Furthermore, technology will make lifelong learning much more viable and adaptable to personalization. Rather than being force-fed mechanical material during the first 20 years of their lives, students will be given the opportunity not only to continue learning over a longer period of time, but also to have greater input into developing a coherent learning program. with their interests and needs of themselves and society as a whole: a more fluid and flexible approach to learning.

Health care

The future of healthcare will be centered on the consumer / patient. 24/7 access to data and information, including data related to the cost of care, will place consumers at the center of their healthcare, potentially reducing costs significantly.

Likewise, a growing shift in healthcare, telemedicine and personal responsibility for well-being has been driven by both the pandemic and the technological explosion of the Fourth Industrial Revolution. Interactive devices such as wearable health trackers are just one of many emerging tools that are all geared towards monitoring and caring for current and active patients.

Although electronic health records have been readily available to patients for a decade or more, healthcare facilities now interact further with their patients via online portals where patients can check their health statistics, check their diagnoses, and message their patients. caregiver without having to meet in person unless an emergency requires it.

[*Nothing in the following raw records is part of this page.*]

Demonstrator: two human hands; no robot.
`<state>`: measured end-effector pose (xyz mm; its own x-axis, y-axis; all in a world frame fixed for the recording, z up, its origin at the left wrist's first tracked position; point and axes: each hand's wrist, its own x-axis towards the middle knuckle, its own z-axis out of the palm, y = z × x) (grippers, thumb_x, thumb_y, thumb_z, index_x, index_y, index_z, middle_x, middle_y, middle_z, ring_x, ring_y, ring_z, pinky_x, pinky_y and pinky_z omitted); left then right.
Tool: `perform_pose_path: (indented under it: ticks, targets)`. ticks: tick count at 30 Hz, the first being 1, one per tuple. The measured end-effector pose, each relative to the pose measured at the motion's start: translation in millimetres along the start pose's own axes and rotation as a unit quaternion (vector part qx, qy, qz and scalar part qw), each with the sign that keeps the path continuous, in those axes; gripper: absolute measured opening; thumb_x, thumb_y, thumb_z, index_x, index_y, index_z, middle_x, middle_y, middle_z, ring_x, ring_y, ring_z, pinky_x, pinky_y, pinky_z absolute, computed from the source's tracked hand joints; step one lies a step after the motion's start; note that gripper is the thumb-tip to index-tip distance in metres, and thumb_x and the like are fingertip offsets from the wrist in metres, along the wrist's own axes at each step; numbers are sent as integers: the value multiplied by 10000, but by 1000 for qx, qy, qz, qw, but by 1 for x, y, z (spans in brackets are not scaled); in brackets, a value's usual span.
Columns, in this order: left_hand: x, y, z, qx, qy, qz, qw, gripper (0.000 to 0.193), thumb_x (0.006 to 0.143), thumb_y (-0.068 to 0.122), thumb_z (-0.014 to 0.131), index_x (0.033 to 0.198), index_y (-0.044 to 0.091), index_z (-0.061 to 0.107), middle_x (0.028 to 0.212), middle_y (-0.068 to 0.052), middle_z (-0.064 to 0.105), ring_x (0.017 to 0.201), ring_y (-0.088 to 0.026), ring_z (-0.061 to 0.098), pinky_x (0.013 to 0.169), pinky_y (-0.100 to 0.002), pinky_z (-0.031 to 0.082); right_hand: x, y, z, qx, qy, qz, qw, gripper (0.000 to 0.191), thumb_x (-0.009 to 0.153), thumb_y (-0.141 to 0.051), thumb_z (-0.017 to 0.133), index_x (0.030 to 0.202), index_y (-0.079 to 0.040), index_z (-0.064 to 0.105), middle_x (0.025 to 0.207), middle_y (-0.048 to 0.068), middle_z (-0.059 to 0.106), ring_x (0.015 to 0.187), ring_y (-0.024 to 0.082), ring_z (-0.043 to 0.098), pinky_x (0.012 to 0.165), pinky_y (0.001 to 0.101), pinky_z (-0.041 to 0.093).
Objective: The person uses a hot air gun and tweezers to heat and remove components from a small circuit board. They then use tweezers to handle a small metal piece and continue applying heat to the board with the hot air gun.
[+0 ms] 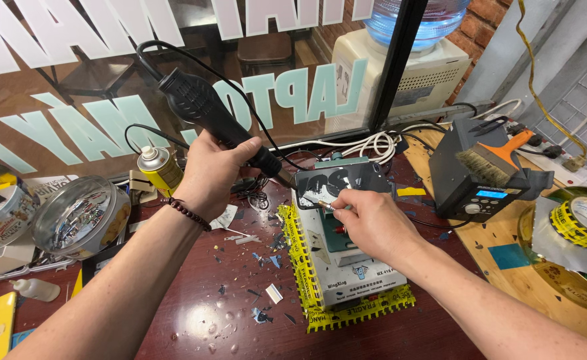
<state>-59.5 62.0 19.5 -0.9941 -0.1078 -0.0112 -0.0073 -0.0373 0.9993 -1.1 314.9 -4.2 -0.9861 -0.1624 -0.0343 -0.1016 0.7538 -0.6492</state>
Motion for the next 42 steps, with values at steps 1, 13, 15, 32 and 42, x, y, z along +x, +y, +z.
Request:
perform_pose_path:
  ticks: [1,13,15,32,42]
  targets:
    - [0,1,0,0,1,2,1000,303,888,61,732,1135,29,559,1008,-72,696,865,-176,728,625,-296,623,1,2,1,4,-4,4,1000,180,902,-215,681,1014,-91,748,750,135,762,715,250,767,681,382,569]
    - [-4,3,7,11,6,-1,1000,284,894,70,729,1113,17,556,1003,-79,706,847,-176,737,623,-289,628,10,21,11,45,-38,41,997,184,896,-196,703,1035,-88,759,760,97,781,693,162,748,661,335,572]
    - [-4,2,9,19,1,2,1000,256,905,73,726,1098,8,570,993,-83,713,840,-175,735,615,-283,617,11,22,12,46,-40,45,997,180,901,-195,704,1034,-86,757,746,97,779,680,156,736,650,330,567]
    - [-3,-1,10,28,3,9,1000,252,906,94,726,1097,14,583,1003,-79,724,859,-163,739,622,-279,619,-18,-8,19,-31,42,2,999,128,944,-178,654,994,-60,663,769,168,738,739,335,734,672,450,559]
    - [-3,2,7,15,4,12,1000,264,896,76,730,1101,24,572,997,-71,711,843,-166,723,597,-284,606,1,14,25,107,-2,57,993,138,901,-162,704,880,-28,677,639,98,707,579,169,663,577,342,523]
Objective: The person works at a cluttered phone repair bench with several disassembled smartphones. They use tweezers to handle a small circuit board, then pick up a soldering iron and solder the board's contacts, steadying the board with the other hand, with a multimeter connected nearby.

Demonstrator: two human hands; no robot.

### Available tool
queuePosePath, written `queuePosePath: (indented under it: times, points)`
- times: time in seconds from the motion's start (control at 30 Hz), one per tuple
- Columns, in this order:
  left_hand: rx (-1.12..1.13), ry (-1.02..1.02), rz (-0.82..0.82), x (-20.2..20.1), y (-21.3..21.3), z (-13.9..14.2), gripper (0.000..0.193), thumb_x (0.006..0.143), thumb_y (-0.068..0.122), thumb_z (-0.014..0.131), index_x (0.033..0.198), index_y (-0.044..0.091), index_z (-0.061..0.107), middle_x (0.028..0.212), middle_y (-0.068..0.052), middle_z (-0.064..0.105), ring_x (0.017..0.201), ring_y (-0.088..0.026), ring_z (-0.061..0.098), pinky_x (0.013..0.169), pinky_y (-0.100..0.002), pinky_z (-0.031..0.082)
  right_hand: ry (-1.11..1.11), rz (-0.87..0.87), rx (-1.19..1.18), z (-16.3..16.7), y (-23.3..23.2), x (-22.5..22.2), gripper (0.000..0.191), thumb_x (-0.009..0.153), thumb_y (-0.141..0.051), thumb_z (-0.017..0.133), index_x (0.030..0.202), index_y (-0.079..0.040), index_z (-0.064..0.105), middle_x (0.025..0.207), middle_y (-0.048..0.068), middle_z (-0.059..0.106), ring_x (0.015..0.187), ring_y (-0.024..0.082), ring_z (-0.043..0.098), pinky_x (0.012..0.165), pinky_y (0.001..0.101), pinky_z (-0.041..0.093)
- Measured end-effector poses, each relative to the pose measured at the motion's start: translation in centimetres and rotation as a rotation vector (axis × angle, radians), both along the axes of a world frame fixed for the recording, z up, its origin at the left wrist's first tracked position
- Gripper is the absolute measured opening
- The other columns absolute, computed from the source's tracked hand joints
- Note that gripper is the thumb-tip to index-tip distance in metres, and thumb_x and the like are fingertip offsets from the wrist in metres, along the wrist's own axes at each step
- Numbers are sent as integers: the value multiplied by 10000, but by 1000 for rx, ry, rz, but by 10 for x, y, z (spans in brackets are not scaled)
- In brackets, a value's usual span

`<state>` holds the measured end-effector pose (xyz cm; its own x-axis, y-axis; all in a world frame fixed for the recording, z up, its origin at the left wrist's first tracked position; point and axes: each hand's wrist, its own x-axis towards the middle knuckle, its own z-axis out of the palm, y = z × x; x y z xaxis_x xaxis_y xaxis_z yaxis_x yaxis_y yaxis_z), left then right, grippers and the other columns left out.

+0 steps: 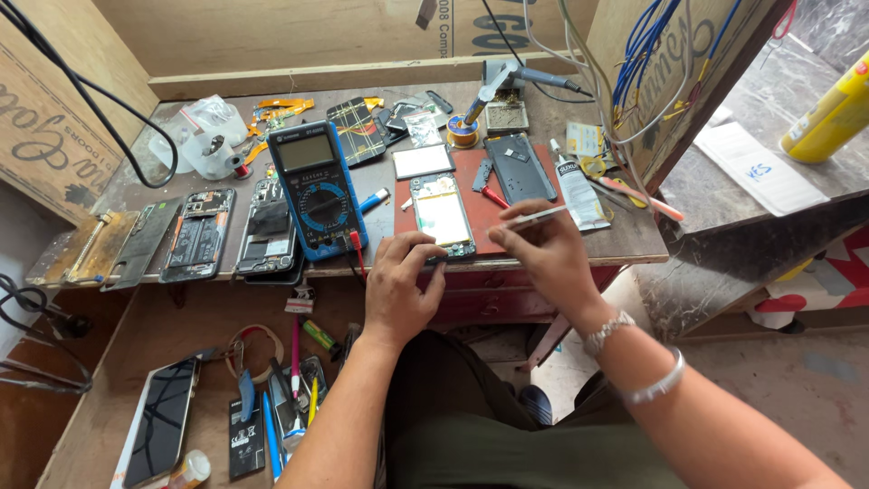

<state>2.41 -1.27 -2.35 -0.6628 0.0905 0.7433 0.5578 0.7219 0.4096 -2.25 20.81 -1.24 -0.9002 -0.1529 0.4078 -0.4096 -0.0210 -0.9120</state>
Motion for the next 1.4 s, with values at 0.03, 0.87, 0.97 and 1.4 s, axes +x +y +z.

This trend extends medical care to patients who are ineligible or unable to see their primary care physicians, as well as to those who live in the countryside and cannot easily get adequate medical care.

Collective community involvement

As is the case in other areas of society, governments now serve a citizenship that has unprecedented access to news, information and data. Given the rise of a more informed community, governments will be challenged to approach these connected citizens as empowered consumers, consumers whose level of satisfaction and constructive engagement will depend on the confidence that they are receiving real returns from their investments in government.

Evidence of the individual’s greater role in government is already appearing in many parts of the world. For example, at the national level, the Danish one MindLab was founded in 2002 as one of the first government policy labs. The workshop was tasked with developing creative, citizen-centered approaches to how policy is designed. (The lab has since been supplanted by the Disruption Task Force to further explore the various benefits of new technologies, data, and business models.)

Armed with new technologies, a different mindset and greatly expanded expectations, the individual has and will continue to exert an increasing influence on any number of elements of daily life. But the individual is not alone in the opportunity created by a climate of disruption and change. Businesses and industry are also positioned to seize huge opportunities, exciting prospects that are by no means limited to a profit and loss account.